BFA graduates have found work in fashion photography, photo-editing, digital production for press, photojournalism, cinematography, direction and production for film and television. Salaries start at around $38,000.
THE GRADUATE
Quinn Hamill
24
Graduated 2004
Photographer
I went to Senior College before I went to Whitecliffe and did photography in the sixth and seventh form. I looked at a few courses and I liked the tutor-student ratio at Whitecliffe. When I first started at Whitecliffe they didn't necessarily have the greatest and flashest equipment, but they had a really good faculty. There was between 9 and 12 people in my photography class and we had three different teachers. A 1:3 ratio is pretty good. I did really enjoy the course. It worked for me quite well because it is compulsory to do a business paper, which I think is very important because of the whole concept of the artist is as a one man business. I think a lot of artists don't realise they have to market themselves. I'm employed fulltime but I like to think that if I was freelance I'd have picked up a lot of skills from the course.
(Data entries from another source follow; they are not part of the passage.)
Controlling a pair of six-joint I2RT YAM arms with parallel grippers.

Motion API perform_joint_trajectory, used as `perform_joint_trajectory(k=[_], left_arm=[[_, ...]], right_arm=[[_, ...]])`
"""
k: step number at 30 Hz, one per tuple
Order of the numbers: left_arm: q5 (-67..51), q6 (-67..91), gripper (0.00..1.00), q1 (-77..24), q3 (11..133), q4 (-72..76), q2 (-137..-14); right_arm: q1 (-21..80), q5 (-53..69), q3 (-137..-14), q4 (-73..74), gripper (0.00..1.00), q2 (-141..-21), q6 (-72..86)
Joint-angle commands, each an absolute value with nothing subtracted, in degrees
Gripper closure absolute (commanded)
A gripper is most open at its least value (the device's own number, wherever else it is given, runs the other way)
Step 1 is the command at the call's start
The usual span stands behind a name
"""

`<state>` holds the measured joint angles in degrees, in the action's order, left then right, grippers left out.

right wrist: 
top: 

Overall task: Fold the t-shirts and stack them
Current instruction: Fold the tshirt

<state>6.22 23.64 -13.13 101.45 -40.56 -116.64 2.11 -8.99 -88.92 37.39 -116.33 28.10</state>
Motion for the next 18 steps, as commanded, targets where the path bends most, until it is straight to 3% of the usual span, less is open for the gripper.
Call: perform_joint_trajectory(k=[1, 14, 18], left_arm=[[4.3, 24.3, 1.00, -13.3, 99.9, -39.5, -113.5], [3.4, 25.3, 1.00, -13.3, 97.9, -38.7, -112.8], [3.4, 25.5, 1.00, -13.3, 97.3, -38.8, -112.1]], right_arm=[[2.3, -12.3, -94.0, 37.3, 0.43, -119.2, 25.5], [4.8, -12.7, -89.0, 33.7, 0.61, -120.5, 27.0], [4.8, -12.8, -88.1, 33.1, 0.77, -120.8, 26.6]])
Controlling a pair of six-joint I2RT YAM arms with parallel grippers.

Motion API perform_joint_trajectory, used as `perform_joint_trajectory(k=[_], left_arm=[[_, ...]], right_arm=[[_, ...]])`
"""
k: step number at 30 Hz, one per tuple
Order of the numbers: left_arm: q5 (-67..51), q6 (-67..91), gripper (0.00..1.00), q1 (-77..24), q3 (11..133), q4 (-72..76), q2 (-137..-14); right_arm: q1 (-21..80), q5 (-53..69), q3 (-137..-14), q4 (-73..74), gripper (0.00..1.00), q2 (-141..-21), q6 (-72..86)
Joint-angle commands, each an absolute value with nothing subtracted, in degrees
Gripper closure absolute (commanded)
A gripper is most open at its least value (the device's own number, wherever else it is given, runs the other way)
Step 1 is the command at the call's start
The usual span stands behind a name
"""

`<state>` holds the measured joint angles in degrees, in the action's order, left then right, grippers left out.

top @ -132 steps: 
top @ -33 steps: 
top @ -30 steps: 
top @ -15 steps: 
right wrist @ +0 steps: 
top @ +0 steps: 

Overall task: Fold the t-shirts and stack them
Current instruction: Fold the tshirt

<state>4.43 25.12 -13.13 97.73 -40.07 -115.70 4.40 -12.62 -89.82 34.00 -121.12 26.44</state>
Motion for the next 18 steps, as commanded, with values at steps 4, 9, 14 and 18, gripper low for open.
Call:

It was also heavily art orientated and we did quite a lot of art theory, which, although I don't use it shooting magazine [photographs] I think it's really important as well.
THE EMPLOYER
Joseph Burdett
Production manager
Parkside Media, Auckland
The Whitecliffe degree is a lot about creativity and with the magazines we do there has to be a lot of creativity.
A lot of the shoots involve cars, models and products so you've got to be able to put them all together and make them look good in the magazine and also be able to liaise with the designers and art directors.
Getting experienced staff is always good but in the absence of someone with experience the Whitecliffe degree has been very helpful.